Regarding to the first solution I dont think it could be that "easy". You can never know how to "spoof" the AttestationResponse properly without complete reverse engineering the Safetynet package. Imagine Google would return some nonsense encrypted data and getJwsResult() goes through some kind of insane decryptions which could be done using data from TEE to get the final JSON result.

However, only if we find a way to "hook" onto the getJwsResult() method, make it always return the expected result...

@alexdonh you cannot hook that method when the SafetyNet response is verified on a server, which is what ALL serious SafetyNet users should and would do.

Anyways, people please stop trying to be geniuses thinking this thing can easily be "hacked", the engineers that design this are security experts, and modern cryptography is not that easy to break without serious implementation vulnerabilities.

Closed

@topjohnwu
Could running Android inside a VM (just like VMOS) work at all with the new safetynet method?

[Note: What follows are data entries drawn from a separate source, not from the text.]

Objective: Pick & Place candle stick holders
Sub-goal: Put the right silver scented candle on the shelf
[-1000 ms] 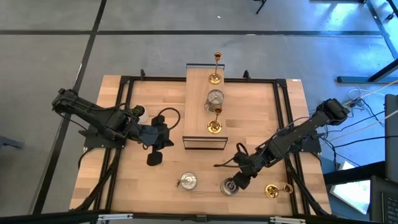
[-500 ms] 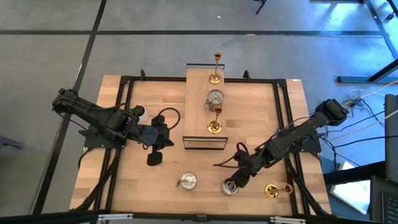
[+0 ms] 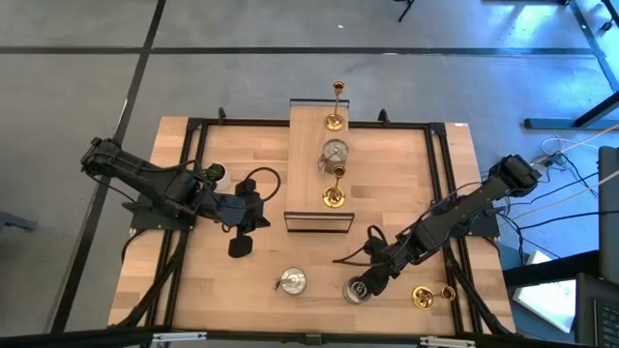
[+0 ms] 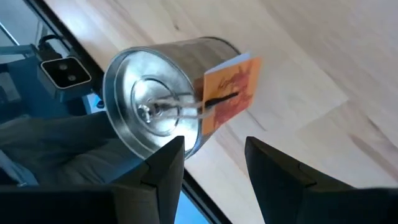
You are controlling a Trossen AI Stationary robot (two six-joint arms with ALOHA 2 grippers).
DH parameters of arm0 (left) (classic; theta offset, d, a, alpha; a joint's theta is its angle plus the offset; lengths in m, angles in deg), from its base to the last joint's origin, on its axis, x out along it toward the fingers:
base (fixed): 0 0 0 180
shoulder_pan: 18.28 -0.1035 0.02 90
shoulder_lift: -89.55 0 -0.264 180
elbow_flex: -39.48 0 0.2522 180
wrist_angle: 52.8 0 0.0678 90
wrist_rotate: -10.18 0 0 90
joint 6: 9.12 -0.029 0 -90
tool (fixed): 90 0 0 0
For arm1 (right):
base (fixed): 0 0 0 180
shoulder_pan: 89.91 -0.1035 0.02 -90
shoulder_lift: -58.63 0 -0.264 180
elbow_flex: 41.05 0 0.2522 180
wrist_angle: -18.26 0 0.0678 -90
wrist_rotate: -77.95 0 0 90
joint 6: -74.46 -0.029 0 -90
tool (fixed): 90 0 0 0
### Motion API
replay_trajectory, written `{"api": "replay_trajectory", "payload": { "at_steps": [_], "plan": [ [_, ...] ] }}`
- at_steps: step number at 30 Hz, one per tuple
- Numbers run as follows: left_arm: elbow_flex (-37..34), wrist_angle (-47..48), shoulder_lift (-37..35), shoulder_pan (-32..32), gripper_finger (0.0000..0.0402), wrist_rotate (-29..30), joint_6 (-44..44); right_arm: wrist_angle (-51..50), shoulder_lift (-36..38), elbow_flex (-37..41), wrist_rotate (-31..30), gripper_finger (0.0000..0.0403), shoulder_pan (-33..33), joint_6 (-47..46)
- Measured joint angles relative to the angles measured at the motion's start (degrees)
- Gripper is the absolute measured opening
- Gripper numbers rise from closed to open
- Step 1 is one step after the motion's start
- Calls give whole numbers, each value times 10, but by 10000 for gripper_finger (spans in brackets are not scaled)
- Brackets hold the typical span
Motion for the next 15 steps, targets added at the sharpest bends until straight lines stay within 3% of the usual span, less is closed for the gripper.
{"api": "replay_trajectory", "payload": {
  "at_steps": [15],
  "plan": [
    [0,0,0,0,1,0,-5,-27,0,0,-21,168,-3,-30]
  ]
}}
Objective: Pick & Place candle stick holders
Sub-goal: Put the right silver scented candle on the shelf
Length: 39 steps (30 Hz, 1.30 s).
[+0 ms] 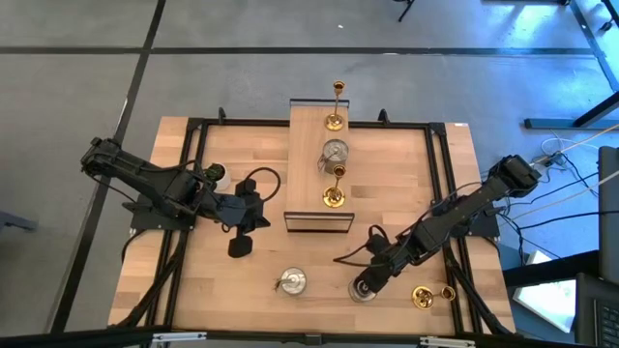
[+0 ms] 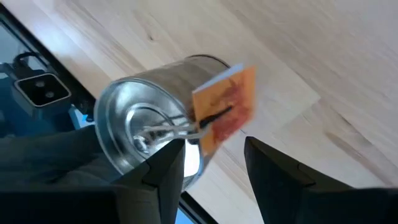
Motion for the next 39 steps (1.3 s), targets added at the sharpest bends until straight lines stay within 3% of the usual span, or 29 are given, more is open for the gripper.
{"api": "replay_trajectory", "payload": {
  "at_steps": [9,18,28,34,39],
  "plan": [
    [0,-5,0,0,1,-1,-1,24,0,-33,22,146,4,44],
    [0,-69,0,22,1,-39,-30,19,0,-74,34,171,7,89],
    [-7,-98,18,31,1,-184,-28,60,0,-85,61,174,6,127],
    [-40,-169,43,58,1,-188,16,93,0,-85,98,174,-3,132],
    [-42,-241,71,97,1,-126,53,98,2,-85,67,174,-27,140]
  ]
}}
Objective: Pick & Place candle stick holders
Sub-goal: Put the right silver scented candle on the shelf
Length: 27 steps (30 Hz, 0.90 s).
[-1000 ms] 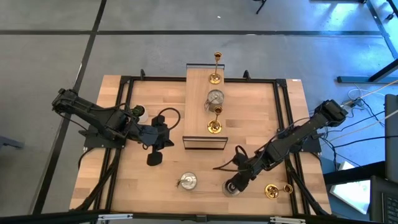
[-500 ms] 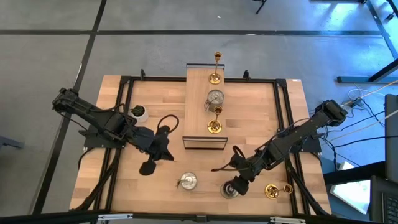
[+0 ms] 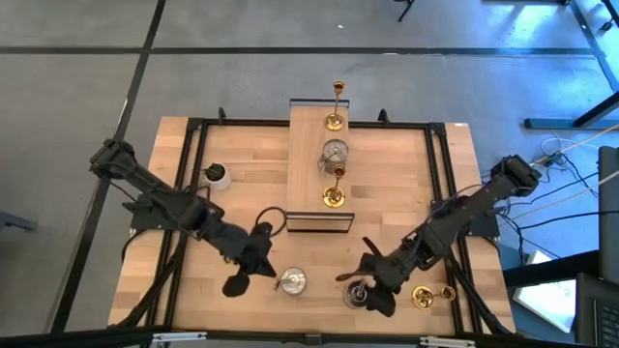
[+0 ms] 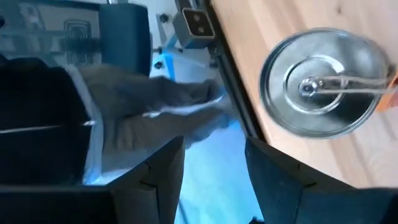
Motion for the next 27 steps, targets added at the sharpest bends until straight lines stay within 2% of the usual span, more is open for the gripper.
{"api": "replay_trajectory", "payload": {
  "at_steps": [3,6,11,18,27],
  "plan": [
    [2,-38,17,28,1,73,30,-1,1,0,-52,174,-15,19],
    [26,-28,47,52,1,148,65,-1,1,0,-89,174,-27,39],
    [102,-3,114,72,1,237,113,-7,1,0,-112,174,-47,92],
    [200,22,216,62,1,250,152,-55,1,0,-109,174,-82,223],
    [223,12,270,53,1,261,209,-141,-1,0,-134,174,-89,356]
  ]
}}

The VM could then emulate the security chip, or am I missing something here?
I don't like VMOS since it's closed source, but if it theoretically works (even if their current implementation seems to be broken with banking apps), there could be the potential to create an open source version of it.

EDIT: I think I missed that Google ships these security chips with their private key on it, in that case its impossible. If the private key has to be "installed" there first, ie through Android, then this could potentially be intercepted?

EDIT 2: Is there any way to fool the security chip into thinking the bootloader is locked?

EDIT 3: Can you lock the bootloader after flashing stock rom + magisk? Can Titan M detect that?